======== Material for this task

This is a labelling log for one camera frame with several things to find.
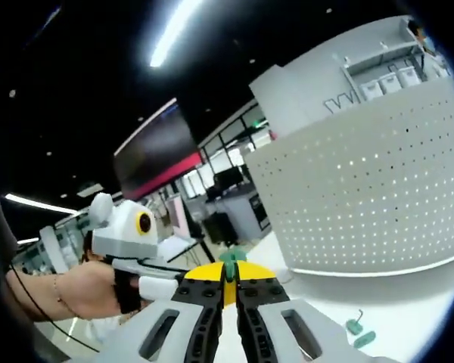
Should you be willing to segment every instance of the green object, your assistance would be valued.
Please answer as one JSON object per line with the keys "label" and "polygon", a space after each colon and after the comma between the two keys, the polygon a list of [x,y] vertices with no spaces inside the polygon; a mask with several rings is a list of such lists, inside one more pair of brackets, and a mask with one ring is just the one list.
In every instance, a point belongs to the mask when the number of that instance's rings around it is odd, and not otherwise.
{"label": "green object", "polygon": [[361,349],[364,346],[366,346],[367,344],[370,344],[371,342],[373,342],[375,340],[376,336],[377,335],[375,334],[374,331],[370,331],[367,334],[362,335],[360,338],[355,340],[355,343],[353,343],[353,346],[357,349]]}
{"label": "green object", "polygon": [[353,335],[358,335],[363,331],[363,326],[355,319],[347,321],[346,326],[347,330]]}
{"label": "green object", "polygon": [[220,255],[219,259],[224,262],[225,279],[228,282],[232,282],[235,279],[235,272],[237,271],[235,264],[237,261],[247,261],[247,254],[242,250],[232,248]]}

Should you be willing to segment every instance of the television screen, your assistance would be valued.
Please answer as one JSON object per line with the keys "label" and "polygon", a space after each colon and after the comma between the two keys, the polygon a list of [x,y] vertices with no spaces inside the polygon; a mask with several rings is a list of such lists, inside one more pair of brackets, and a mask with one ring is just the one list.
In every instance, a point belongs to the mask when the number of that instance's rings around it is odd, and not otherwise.
{"label": "television screen", "polygon": [[131,200],[161,188],[201,162],[175,99],[133,132],[114,156],[121,191]]}

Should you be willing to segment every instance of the human hand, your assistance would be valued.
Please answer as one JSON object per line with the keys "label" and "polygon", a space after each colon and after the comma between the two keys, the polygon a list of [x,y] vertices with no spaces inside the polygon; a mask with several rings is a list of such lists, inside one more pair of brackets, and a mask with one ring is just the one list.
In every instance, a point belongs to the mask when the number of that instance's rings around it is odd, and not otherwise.
{"label": "human hand", "polygon": [[[132,278],[130,284],[138,288],[138,277]],[[110,265],[91,261],[75,266],[58,276],[57,289],[64,303],[81,318],[106,318],[121,313],[114,292],[114,269]]]}

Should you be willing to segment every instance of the ceiling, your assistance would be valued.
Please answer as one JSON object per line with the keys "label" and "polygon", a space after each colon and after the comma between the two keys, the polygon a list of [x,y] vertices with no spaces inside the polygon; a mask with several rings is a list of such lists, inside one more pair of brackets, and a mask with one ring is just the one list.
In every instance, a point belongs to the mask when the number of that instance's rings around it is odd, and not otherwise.
{"label": "ceiling", "polygon": [[[162,67],[152,69],[149,56],[178,2],[65,1],[35,38],[59,2],[17,2],[13,11],[7,3],[0,30],[1,195],[81,209],[91,202],[76,195],[85,183],[120,189],[112,154],[139,117],[177,97],[200,142],[253,98],[249,83],[273,64],[399,13],[385,1],[204,0]],[[19,239],[65,217],[7,200],[3,206]]]}

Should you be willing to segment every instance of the bracelet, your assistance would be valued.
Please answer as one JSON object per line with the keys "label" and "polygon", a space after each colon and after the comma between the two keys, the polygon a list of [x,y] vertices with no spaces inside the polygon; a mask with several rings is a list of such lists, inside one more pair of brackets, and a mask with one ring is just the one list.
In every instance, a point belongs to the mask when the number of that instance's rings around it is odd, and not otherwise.
{"label": "bracelet", "polygon": [[54,291],[58,297],[58,303],[62,303],[62,305],[64,305],[66,307],[67,310],[69,310],[69,312],[74,315],[76,318],[79,318],[79,319],[82,319],[78,314],[76,314],[68,305],[65,301],[62,300],[62,296],[61,296],[61,293],[59,292],[59,289],[58,289],[58,278],[59,276],[61,276],[62,274],[56,274],[55,277],[54,277]]}

================

An exact copy of every line above, minus the pictures, is the required output.

This is a labelling log for one camera frame with several things to find.
Should you be willing to segment every instance of the green object, your assistance would be valued.
Please answer as one JSON object per line with the keys "label" and "polygon", a space after each colon and after the comma between the two keys, the polygon a list of [x,y] vertices with no spaces inside the polygon; a mask with several rings is a list of such lists, inside one more pair of brackets, and a mask with one ring is just the one list.
In every instance, a point belongs to the mask when the number of that instance's rings around it is odd, and not otherwise.
{"label": "green object", "polygon": [[361,349],[364,346],[366,346],[367,344],[370,344],[371,342],[373,342],[375,340],[376,336],[377,335],[375,334],[374,331],[370,331],[367,334],[362,335],[360,338],[355,340],[355,343],[353,343],[353,346],[357,349]]}
{"label": "green object", "polygon": [[353,335],[358,335],[363,331],[363,326],[355,319],[347,321],[346,326],[347,330]]}
{"label": "green object", "polygon": [[220,255],[219,259],[224,262],[225,279],[228,282],[232,282],[235,279],[235,272],[237,271],[235,264],[237,261],[247,261],[247,254],[242,250],[232,248]]}

Should you be willing to segment every instance of the television screen, your assistance would be valued.
Please answer as one JSON object per line with the keys "label" and "polygon", a space after each colon and after the comma between the two keys, the polygon a list of [x,y] vertices with no spaces inside the polygon; a mask with several rings is a list of such lists, inside one more pair of brackets, and a mask with one ring is just the one list.
In every instance, a point belongs to the mask when the number of that instance's rings around it is odd, and not otherwise.
{"label": "television screen", "polygon": [[131,200],[161,188],[201,162],[175,99],[133,132],[114,156],[121,191]]}

Should you be willing to segment every instance of the human hand, your assistance would be valued.
Please answer as one JSON object per line with the keys "label" and "polygon", a space after each colon and after the comma between the two keys, the polygon a list of [x,y] vertices with no spaces inside the polygon; a mask with several rings is a list of such lists, inside one more pair of brackets, and a mask with one ring is just the one list.
In every instance, a point belongs to the mask when the number of that instance's rings around it is odd, and not otherwise.
{"label": "human hand", "polygon": [[[132,278],[130,284],[138,288],[138,277]],[[110,265],[91,261],[75,266],[58,276],[57,289],[64,303],[81,318],[106,318],[121,313],[114,292],[114,269]]]}

Should you be willing to segment every instance of the ceiling, your assistance would be valued.
Please answer as one JSON object per line with the keys "label" and "polygon", a space after each colon and after the comma between the two keys, the polygon a list of [x,y] vertices with no spaces inside the polygon; a mask with several rings is a list of such lists, inside one more pair of brackets, and a mask with one ring is just the one list.
In every instance, a point belongs to the mask when the number of that instance's rings around it is odd, and not otherwise.
{"label": "ceiling", "polygon": [[[162,67],[152,69],[149,56],[178,2],[65,1],[35,38],[59,2],[17,2],[13,11],[7,3],[0,30],[1,195],[81,209],[91,202],[76,195],[85,183],[120,189],[112,154],[139,117],[177,97],[200,142],[253,98],[249,83],[273,64],[399,13],[385,1],[204,0]],[[19,239],[65,217],[7,200],[3,206]]]}

Should you be willing to segment every instance of the bracelet, your assistance would be valued.
Please answer as one JSON object per line with the keys "label" and "polygon", a space after each colon and after the comma between the two keys, the polygon a list of [x,y] vertices with no spaces inside the polygon; a mask with several rings is a list of such lists, inside one more pair of brackets, and a mask with one ring is just the one list.
In every instance, a point belongs to the mask when the number of that instance's rings around it is odd, and not otherwise.
{"label": "bracelet", "polygon": [[54,291],[58,297],[58,303],[62,303],[62,305],[64,305],[66,307],[67,310],[69,310],[69,312],[74,315],[76,318],[79,318],[79,319],[82,319],[78,314],[76,314],[68,305],[65,301],[62,300],[62,296],[61,296],[61,293],[59,292],[59,289],[58,289],[58,278],[59,276],[61,276],[62,274],[56,274],[55,277],[54,277]]}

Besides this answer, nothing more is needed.